— The task —
Each time a line of the listing holds "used", copy that line.

— Task input —

= = = = = = =

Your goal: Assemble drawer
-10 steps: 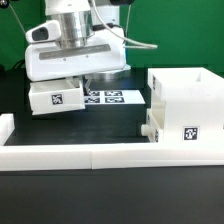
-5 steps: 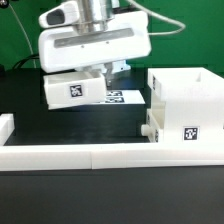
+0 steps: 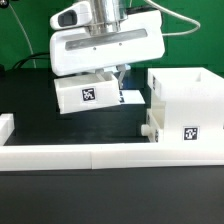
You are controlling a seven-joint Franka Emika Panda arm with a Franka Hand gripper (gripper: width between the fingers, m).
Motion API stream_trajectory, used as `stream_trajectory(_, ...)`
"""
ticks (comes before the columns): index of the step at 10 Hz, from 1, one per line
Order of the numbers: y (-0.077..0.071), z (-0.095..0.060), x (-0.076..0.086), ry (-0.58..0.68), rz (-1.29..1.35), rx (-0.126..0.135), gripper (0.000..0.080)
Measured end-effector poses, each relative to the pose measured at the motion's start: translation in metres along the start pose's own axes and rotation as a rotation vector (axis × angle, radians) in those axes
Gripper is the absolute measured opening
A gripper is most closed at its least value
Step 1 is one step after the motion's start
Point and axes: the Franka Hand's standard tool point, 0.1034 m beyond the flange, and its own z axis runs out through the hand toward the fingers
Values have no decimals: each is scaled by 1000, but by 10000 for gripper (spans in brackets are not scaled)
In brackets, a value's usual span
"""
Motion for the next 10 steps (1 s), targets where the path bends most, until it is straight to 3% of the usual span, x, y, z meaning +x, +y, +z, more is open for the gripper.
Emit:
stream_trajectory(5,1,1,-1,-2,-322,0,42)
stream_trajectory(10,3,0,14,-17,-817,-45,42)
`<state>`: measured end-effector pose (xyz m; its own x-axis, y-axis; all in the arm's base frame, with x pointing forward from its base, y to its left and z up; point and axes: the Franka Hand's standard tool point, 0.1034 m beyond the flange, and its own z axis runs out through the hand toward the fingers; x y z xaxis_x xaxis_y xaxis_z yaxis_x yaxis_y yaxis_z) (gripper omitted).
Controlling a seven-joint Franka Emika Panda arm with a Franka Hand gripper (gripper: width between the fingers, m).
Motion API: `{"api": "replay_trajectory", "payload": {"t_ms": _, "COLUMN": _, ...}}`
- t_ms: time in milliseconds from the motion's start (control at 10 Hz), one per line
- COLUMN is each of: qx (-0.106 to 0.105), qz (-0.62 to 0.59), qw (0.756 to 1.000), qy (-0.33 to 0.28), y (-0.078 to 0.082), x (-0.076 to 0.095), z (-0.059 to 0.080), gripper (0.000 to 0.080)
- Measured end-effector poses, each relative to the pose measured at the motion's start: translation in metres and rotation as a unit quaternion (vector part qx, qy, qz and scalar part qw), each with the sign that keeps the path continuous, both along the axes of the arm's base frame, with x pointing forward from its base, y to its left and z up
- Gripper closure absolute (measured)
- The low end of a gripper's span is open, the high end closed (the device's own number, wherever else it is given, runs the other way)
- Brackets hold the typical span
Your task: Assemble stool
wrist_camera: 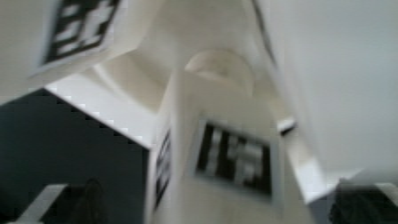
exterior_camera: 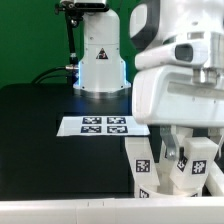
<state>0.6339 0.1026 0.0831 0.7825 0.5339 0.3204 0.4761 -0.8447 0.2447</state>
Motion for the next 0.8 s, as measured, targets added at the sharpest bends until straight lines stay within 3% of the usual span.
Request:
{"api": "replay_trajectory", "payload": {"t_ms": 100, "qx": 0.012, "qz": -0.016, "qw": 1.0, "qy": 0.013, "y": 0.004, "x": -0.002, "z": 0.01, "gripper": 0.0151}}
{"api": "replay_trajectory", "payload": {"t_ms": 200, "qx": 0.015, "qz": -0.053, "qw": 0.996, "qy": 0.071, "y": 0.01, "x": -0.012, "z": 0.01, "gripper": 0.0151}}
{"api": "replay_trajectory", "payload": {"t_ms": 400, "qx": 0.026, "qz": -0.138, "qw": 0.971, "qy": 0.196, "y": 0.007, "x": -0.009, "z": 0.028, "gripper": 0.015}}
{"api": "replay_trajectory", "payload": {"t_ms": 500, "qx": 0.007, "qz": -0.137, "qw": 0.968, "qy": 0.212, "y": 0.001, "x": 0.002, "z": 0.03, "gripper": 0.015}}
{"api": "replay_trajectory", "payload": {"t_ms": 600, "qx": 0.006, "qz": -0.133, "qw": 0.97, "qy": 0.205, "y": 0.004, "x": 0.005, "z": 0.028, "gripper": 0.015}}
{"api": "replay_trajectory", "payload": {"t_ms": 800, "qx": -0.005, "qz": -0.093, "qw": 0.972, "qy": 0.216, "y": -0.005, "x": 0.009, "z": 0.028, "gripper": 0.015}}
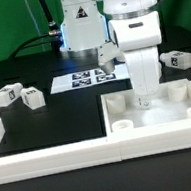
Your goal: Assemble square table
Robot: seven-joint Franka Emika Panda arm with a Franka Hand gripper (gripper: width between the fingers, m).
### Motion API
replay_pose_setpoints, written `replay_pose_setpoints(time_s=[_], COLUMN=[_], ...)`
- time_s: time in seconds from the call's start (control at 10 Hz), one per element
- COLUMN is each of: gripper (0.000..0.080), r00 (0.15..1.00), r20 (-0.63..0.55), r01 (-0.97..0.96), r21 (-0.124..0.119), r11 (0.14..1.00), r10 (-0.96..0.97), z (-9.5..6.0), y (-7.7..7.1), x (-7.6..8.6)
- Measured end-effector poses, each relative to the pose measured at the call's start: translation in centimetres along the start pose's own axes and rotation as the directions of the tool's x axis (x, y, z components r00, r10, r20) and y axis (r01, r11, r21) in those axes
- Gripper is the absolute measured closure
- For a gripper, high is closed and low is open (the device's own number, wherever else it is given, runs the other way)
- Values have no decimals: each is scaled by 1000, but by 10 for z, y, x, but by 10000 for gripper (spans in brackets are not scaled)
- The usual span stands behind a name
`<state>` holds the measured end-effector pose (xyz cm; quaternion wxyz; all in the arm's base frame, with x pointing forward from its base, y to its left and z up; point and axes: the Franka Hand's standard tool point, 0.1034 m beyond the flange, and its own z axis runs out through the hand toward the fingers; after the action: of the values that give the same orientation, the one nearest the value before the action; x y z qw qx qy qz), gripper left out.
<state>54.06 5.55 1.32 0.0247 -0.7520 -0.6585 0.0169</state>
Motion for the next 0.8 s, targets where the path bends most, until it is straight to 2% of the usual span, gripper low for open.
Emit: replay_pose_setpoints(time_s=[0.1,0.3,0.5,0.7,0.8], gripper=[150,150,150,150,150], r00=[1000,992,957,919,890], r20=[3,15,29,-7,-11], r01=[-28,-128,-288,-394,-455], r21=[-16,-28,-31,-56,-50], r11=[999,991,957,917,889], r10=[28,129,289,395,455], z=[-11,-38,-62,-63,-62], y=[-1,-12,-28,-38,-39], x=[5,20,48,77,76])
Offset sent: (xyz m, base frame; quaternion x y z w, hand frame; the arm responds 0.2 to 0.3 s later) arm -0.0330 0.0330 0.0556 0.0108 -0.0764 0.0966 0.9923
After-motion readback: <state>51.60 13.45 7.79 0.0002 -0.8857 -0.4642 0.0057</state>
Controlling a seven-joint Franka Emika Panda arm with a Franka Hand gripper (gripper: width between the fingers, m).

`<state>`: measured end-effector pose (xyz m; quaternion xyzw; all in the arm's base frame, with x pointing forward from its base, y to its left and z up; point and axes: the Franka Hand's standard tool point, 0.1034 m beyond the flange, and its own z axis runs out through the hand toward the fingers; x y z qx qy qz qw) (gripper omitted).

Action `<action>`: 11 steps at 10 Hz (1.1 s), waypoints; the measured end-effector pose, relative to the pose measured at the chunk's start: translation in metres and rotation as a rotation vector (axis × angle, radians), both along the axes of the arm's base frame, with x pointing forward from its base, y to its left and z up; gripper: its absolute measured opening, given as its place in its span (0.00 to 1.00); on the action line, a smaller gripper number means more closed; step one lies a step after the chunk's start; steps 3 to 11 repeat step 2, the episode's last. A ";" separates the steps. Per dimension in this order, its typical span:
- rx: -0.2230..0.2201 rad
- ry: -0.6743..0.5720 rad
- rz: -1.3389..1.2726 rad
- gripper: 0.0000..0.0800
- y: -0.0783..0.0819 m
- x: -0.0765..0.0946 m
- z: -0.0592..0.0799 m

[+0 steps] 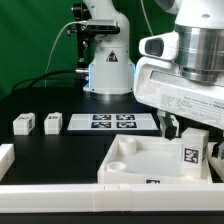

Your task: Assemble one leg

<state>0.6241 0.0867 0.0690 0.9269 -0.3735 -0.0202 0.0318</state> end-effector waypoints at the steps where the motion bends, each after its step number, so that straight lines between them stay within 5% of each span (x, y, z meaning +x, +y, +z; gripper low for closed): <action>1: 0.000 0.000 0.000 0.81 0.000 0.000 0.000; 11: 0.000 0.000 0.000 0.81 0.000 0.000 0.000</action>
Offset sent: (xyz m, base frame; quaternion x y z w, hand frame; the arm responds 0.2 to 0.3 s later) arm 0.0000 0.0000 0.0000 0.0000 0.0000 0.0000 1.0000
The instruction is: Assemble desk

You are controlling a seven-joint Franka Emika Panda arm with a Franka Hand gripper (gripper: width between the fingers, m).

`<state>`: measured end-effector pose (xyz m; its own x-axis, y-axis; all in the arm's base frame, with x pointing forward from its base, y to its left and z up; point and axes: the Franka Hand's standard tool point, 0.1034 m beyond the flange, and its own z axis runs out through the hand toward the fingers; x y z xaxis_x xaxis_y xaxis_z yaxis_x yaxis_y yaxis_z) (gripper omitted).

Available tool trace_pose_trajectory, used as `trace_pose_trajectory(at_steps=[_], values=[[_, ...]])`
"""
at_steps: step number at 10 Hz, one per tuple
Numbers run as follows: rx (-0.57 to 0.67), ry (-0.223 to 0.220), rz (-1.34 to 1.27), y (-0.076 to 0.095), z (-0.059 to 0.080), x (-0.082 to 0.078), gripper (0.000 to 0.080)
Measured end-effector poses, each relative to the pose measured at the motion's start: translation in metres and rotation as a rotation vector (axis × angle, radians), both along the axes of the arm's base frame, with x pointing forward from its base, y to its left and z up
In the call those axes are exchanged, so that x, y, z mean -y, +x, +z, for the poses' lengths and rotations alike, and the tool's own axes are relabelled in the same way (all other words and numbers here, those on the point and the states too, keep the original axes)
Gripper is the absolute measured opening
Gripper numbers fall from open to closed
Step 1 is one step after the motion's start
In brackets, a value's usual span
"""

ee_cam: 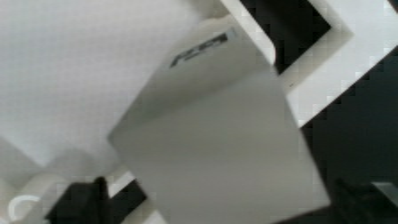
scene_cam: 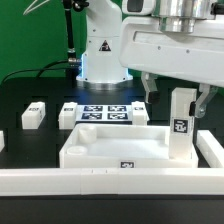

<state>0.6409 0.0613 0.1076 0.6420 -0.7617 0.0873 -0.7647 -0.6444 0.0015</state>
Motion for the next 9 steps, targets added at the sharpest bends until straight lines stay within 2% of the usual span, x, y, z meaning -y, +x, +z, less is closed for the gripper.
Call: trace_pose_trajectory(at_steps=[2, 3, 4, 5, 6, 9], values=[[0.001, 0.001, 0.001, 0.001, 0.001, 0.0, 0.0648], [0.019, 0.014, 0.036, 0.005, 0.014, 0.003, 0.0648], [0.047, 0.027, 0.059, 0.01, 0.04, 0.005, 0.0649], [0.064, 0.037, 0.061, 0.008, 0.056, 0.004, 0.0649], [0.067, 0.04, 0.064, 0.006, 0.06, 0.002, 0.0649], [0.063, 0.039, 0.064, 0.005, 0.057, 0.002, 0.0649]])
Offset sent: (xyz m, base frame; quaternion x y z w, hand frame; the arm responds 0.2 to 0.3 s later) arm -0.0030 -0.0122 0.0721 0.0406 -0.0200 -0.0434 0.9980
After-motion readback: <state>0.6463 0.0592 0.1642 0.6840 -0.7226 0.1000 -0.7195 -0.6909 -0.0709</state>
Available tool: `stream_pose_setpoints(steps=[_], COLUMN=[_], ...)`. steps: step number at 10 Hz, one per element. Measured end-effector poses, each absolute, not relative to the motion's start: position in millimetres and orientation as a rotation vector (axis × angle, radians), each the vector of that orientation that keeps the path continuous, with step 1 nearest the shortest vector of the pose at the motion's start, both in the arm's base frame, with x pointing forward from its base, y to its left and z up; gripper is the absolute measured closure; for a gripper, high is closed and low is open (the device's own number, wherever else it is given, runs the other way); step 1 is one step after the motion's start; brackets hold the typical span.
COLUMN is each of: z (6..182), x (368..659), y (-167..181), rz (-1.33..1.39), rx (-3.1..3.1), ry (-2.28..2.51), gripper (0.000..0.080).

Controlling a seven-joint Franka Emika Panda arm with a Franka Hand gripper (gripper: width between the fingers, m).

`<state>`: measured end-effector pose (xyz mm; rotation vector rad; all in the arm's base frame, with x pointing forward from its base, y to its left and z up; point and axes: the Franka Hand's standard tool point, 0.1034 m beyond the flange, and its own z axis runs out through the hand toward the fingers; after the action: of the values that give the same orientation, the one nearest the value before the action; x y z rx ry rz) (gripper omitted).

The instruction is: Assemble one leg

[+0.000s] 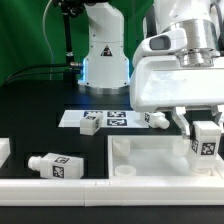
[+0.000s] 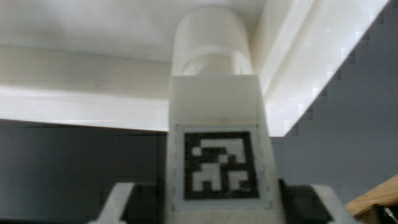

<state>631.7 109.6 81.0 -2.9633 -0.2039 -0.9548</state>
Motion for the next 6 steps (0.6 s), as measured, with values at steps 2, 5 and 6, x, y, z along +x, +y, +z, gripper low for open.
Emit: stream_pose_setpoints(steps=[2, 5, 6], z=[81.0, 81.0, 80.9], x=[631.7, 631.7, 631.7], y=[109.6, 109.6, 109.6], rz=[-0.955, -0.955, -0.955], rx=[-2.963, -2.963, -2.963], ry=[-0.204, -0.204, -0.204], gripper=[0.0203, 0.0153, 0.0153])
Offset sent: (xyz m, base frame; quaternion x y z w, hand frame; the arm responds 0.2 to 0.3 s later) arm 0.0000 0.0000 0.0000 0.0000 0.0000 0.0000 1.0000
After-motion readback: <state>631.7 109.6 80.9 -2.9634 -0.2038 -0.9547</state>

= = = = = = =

— Answer to the exercise —
Motion API stream_trajectory, used as `stream_trajectory(_, ...)`
Available tool trace_pose_trajectory, used as `trace_pose_trajectory(at_steps=[_], values=[[_, ...]])`

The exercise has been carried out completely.